*Work instructions:*
Lines to be reproduced exactly: the one that holds "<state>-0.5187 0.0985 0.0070" and all those after it through the end of the data. Include no others.
*-*-*
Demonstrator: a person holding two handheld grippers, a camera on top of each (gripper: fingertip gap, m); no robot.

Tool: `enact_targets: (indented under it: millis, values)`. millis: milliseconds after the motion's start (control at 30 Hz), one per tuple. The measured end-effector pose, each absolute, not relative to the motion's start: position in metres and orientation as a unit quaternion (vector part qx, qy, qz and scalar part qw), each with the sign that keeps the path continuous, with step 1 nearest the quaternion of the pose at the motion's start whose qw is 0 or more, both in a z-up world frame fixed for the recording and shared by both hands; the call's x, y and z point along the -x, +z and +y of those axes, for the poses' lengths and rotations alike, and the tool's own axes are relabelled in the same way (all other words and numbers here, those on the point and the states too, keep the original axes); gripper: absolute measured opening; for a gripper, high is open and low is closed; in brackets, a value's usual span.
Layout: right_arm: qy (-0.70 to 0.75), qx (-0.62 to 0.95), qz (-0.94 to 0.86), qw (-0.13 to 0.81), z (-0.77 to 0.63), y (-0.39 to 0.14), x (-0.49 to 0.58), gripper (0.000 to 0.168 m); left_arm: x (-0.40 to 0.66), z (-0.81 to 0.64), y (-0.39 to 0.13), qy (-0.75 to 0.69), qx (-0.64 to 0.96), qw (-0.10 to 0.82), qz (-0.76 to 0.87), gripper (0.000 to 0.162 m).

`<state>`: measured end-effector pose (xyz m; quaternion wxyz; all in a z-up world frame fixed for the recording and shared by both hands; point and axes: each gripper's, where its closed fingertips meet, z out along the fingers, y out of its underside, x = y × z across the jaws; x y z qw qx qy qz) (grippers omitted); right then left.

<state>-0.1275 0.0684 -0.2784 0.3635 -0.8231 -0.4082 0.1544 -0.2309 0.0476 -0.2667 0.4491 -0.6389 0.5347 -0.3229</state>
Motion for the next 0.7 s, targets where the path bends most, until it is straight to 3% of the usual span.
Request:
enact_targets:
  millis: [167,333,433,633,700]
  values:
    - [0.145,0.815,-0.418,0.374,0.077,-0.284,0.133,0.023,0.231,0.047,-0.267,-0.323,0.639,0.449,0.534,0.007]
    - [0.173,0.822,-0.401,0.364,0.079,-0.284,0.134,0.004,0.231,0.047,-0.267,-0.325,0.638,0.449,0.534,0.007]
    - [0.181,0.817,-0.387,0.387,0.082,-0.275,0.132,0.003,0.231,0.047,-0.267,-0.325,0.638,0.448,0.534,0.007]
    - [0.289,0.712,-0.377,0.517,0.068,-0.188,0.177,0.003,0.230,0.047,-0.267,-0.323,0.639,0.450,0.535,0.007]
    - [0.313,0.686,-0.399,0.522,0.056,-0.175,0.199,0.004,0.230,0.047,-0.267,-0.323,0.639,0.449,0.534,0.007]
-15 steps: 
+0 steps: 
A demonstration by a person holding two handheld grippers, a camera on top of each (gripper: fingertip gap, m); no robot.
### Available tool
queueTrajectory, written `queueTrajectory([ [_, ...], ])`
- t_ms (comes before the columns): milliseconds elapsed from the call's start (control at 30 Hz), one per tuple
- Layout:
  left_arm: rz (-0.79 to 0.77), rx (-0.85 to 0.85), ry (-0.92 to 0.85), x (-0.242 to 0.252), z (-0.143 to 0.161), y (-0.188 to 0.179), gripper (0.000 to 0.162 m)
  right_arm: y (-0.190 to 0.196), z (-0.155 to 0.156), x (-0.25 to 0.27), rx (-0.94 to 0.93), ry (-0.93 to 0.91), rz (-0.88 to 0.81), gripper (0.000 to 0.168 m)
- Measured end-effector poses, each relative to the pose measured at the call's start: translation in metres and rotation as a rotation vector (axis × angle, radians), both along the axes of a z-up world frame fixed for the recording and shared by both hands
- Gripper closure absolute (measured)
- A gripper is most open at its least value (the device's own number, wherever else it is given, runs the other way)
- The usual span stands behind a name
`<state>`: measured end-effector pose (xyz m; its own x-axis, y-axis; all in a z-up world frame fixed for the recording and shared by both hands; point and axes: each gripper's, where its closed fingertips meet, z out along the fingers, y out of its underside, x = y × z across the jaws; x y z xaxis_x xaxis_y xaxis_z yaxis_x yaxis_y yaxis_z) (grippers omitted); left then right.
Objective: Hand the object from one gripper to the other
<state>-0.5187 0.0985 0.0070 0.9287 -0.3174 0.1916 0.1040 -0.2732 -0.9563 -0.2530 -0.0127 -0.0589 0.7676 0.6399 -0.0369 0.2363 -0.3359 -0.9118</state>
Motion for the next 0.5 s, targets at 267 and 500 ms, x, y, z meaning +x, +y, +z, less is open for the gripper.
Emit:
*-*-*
*Expected answer:*
<state>-0.5187 0.0985 0.0070 0.9287 -0.3174 0.1916 0.1040 -0.2732 -0.9563 -0.2530 -0.0127 -0.0589 0.7676 0.6399 -0.0369 0.2363 -0.3359 -0.9118</state>
Motion for the next 0.5 s, targets at 267 and 500 ms, x, y, z meaning +x, +y, +z, less is open for the gripper.
Emit:

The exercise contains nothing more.